Published : Wednesday, October 16, 2019 | 4:54 AM
There is a new project almost ready to break ground at the corner of Orange Grove Boulevard and Lincoln Avenue and District 3 City Councilmember John J. Kennedy has convened a meeting at which his constituents can query the builder face-to-face.
The October 17 confab will bring before District 3 residents Charles Loveman, executive director, Heritage Housing Partners, which is developing the project.
“Some of the neighbors had concerns related to traffic development and livability issues,” said Kennedy. “So rather than dealing with it on a piecemeal basis, I thought it would be a smart move to have the community come together and voice their concerns directly to the developer.”
According to Loveman, the plan is for a 46-unit home ownership project with low income, moderate income, and workforce income units, along with 6,200 square feet of ground floor retail, and a small community meeting room.
Heritage Housing Partners will also move its offices to the location, according to Loveman who said the groundbreaking will be in the late spring or summer of 2020.
Loveman thinks residents will come around to the project as it represents an improvement on an abandoned gas station decomposing on the corner since the mid-’90s.
“It has really kind of held back the neighborhood,” Loveman told Pasadena Now. “I just think the project is going to give it a big shot in the arm. It will be a place to go and hang out.”
The retail portion will be anchored by Perry’s Joint, a second for that business which already operates an eatery on North Lincoln.
The project, Loveman suggested, his sound housing policy as it avoids putting a “density project” in a neighborhood of single-family homes, instead siting it on a busy commercial street.
The project took flight thanks to $9.5 million from the developer of the project known as 10 West Walnut. The law allows a developer wanting to forego building affordable housing units in a project to provide monies to a nonprofit housing developer and, in this case, that was HHP.
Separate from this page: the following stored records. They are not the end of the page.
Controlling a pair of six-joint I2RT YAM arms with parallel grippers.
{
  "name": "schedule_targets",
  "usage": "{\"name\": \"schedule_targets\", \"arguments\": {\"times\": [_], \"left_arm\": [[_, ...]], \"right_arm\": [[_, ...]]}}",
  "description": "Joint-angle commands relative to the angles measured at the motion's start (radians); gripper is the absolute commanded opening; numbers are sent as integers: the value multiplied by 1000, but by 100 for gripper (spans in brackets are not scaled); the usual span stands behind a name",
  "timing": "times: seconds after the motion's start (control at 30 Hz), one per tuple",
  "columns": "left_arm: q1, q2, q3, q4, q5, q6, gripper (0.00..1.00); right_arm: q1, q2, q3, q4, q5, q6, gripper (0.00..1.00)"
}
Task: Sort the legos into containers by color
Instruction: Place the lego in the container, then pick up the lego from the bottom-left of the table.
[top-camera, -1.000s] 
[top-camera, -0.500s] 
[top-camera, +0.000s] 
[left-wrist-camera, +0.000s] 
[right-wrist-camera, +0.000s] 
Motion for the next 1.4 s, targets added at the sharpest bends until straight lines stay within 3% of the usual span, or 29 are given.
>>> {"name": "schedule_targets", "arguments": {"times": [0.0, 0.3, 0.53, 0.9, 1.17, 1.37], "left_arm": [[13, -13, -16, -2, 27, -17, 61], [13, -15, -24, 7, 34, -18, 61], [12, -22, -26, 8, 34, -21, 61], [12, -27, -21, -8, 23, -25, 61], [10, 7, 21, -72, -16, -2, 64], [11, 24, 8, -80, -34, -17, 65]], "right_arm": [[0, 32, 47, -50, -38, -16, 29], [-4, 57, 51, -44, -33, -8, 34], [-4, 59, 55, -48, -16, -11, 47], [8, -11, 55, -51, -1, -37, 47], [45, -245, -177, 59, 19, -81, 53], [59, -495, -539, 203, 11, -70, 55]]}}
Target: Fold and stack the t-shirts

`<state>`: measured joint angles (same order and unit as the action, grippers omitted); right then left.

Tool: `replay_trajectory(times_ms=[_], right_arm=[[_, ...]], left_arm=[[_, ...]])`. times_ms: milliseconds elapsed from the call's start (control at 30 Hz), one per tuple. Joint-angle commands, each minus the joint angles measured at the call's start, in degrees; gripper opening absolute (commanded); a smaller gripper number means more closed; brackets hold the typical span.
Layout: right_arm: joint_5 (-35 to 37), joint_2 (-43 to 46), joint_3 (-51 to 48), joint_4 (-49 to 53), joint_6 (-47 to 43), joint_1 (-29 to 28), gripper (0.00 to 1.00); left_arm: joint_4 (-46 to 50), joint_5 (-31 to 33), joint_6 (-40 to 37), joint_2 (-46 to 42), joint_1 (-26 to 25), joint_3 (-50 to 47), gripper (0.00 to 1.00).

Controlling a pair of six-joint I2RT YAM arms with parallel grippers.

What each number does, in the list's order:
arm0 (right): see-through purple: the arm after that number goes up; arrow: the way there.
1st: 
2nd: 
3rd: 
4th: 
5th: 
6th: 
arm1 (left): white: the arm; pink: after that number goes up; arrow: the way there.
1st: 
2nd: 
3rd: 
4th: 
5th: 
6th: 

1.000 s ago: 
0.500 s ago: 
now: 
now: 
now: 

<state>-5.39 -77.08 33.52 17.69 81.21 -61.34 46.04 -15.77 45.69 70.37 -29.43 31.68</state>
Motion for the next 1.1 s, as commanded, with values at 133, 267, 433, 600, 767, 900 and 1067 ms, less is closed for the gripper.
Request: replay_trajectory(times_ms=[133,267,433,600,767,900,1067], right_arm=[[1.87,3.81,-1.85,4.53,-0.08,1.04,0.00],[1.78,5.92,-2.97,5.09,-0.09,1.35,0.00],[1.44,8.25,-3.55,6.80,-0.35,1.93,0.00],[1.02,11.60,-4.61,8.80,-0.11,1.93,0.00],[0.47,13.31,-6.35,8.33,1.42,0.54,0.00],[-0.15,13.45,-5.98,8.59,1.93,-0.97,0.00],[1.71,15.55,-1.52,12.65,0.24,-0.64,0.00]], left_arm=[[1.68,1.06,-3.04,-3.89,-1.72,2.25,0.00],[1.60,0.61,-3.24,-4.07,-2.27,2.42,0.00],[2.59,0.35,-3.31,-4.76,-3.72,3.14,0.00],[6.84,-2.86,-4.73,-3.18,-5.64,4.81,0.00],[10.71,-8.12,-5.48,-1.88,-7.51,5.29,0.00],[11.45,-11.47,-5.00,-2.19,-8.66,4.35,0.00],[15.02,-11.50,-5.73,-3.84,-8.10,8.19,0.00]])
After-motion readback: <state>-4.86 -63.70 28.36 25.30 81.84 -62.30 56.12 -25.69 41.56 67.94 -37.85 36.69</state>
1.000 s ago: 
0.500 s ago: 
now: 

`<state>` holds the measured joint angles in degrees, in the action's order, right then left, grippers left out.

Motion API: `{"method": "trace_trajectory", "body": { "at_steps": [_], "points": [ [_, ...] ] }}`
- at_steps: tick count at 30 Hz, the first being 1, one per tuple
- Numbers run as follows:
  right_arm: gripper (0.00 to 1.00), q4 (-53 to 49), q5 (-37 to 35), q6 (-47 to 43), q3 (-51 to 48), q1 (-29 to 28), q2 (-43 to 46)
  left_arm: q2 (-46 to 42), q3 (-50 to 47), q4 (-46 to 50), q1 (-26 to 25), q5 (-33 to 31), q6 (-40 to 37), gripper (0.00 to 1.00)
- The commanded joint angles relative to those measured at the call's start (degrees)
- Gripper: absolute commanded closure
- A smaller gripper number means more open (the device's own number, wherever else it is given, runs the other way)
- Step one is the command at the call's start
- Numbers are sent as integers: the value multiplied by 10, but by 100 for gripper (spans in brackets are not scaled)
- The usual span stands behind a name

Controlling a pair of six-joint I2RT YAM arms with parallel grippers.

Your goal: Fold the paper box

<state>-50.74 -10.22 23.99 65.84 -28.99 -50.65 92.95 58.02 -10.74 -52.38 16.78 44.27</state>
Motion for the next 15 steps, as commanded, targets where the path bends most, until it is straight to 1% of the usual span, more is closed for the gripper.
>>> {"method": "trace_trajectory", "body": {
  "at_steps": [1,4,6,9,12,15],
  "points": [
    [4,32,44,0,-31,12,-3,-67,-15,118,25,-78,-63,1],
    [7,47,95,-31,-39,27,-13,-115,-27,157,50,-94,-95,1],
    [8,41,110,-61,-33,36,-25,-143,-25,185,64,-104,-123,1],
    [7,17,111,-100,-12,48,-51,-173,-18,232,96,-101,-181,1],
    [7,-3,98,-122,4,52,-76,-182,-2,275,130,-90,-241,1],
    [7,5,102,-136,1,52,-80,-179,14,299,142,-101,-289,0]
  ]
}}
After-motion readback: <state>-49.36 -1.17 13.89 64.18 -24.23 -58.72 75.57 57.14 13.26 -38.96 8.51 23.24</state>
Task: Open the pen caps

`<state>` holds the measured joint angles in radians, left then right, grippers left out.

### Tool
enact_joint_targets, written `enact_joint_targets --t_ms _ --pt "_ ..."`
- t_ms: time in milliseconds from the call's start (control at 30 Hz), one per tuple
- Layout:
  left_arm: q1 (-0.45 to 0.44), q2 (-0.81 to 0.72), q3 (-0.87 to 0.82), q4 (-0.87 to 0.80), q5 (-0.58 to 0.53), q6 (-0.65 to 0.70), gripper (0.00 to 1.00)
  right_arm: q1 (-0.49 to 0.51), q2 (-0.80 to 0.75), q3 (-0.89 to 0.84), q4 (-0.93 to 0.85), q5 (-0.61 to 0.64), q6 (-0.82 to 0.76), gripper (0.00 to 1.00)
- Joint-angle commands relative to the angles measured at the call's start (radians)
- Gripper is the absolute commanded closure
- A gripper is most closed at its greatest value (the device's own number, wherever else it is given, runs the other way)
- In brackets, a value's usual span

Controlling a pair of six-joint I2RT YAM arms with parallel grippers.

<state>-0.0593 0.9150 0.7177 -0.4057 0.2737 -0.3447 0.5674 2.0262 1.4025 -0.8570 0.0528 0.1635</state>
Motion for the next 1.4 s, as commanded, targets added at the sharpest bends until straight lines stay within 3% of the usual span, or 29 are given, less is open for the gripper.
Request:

Kennedy, who said it is a goal of his to broaden the number of affordable housing builders in Pasadena, indicated he was not thrilled with the manner in which the project came together, given that the money was awarded absent a competitive process.
“My feeling,” he explained, “was that the $9.5 million for what we’re going to get on the corner of Orange Grove and Lincoln could have been leveraged to get more units. So that’s the little rub.”
Nevertheless, he conceded, HHP has done “a fairly good job in building quality products in Pasadena for affordable housing.”
The meeting will take place from 6 p.m to 7:30 p.m. Pasadena Housing Department offices at Fair Oaks Renaissance Plaza, 649 North Fair Oaks Boulevard, No. 2020.